Dadurch sind wertvolle Chancen für Partizipation und Emanzipation entstanden.
Aber auch die Feinde der Demokratie haben den digitalen Raum für sich zu nutzen
gelernt. Mit Hass und Hetze wollen sie die Verrohung des gesellschaftlichen
Diskurses betreiben. Mit der systematischen Verbreitung von Fake News versuchen
sie die Gesellschaft zu spalten.
Die Landesregierung Baden-Württembergs treibt die Bekämpfung von
Hasskriminalität voran. Im September 2021 hat sie den Kabinettsausschuss
„Entschlossen gegen Hass und Hetze“ eingesetzt, der konkrete
Handlungsempfehlungen für den Kampf gegen Hass und Hetze erarbeitet.
Von besonderer Bedeutung für die Bekämpfung von Hass und Hetze in digitalen
Räumen ist die Stärkung der Informations-, Nachrichten- und Medienkompetenz der
Bürgerinnen und Bürger. In der digitalen Medienwelt geht die Bedeutung des
Broadcastings von Nachrichten durch große Radio-, Fernseh- oder Zeitungshäuser
zurück. Zunehmend wichtiger wird ein „Narrowcasting“ in den sozialen Medien, bei
dem die einzelnen Userinnen und User Nachrichten nicht nur konsumieren, sondern
auch produzieren. Der damit einhergehende Wegfall der journalistischen „Gate-
Keeper-Rolle“ erhöht die Anforderungen an die einzelnen Bürgerinnen und Bürger.
Sie müssen die Vielzahl der auf sie einströmenden Informationen bewerten und die
Glaubwürdigkeit von Nachrichten selbst beurteilen können.

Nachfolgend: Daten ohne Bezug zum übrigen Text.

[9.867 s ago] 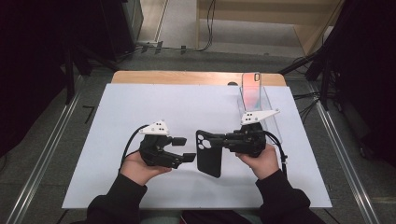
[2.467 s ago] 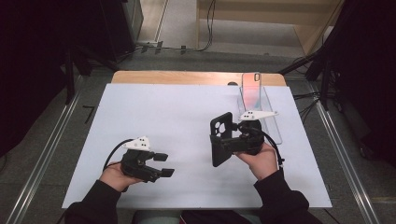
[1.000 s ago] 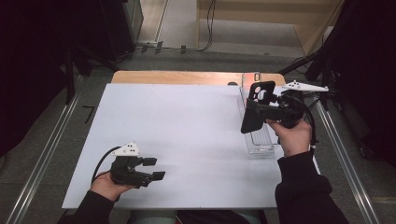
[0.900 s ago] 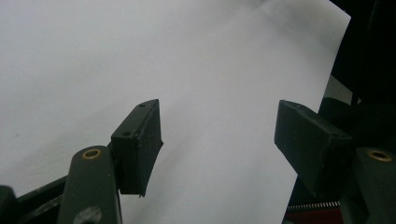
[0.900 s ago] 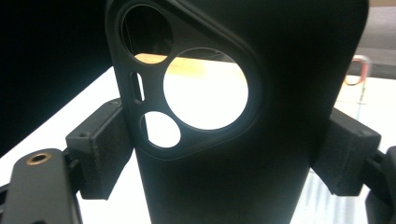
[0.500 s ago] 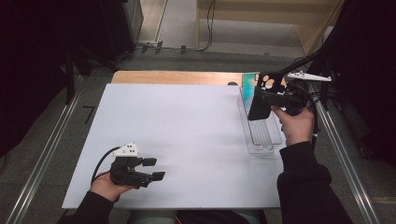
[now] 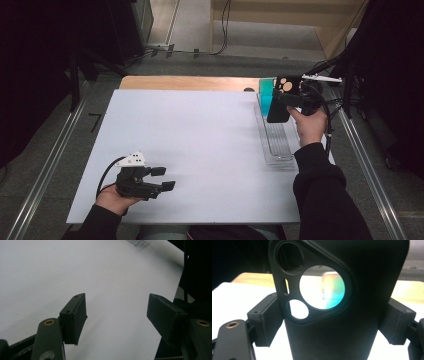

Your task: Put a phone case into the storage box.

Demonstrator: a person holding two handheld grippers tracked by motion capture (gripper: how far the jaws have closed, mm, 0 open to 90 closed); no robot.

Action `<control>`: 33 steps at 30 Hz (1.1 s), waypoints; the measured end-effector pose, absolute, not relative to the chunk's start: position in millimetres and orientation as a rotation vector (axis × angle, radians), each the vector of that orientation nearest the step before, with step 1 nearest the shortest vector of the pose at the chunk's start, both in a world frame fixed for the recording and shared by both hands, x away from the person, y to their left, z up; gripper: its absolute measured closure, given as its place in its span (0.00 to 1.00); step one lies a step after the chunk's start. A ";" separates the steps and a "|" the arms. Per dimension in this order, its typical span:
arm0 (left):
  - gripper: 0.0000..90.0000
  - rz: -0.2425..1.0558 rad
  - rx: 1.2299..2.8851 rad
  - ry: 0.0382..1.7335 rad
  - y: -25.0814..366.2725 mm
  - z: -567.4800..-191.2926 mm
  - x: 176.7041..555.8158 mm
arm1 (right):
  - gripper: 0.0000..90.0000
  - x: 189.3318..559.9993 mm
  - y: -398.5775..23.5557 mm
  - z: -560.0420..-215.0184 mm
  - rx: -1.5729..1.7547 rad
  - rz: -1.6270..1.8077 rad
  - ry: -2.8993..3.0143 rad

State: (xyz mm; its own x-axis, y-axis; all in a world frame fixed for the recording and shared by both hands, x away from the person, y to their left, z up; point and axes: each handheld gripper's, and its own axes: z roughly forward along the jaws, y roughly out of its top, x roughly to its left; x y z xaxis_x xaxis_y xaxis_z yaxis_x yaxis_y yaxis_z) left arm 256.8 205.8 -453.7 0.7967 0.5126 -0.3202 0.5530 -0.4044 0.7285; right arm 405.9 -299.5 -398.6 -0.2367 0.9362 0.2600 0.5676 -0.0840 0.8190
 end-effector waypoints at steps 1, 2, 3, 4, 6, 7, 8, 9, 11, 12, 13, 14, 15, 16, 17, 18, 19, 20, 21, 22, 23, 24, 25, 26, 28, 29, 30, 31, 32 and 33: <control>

Durch Medienbildung kann die Informations-, Nachrichten- und Medienkompetenz
gestärkt werden. Die Kultusministerkonferenz hat daher bereits 2012
Medienbildung als Teil der politischen Bildung hervorgehoben[1] und 2016 in
ihrer Strategie „Bildung in der digitalen Welt“[2] einen Kompetenzrahmen für die
selbstbestimmte Teilhabe an der digitalen Gesellschaft formuliert.
Auch in Baden-Württemberg wird der Medienbildung eine hohe Bedeutung
beigemessen. Unter anderem kommt dies in den vielfältigen Fortbildungs- und
Beratungsangeboten des Landesmedienzentrums und der Kreismedienzentren sowie den
Landesprogrammen „Kindermedienland Baden-Württemberg“ und „#RespektBW“ zum
Ausdruck. Im Bildungsplan 2016 wurde die fächerübergreifende Leitperspektive
Medienbildung und der Basiskurs Medienbildung in Klasse 5 festgeschrieben.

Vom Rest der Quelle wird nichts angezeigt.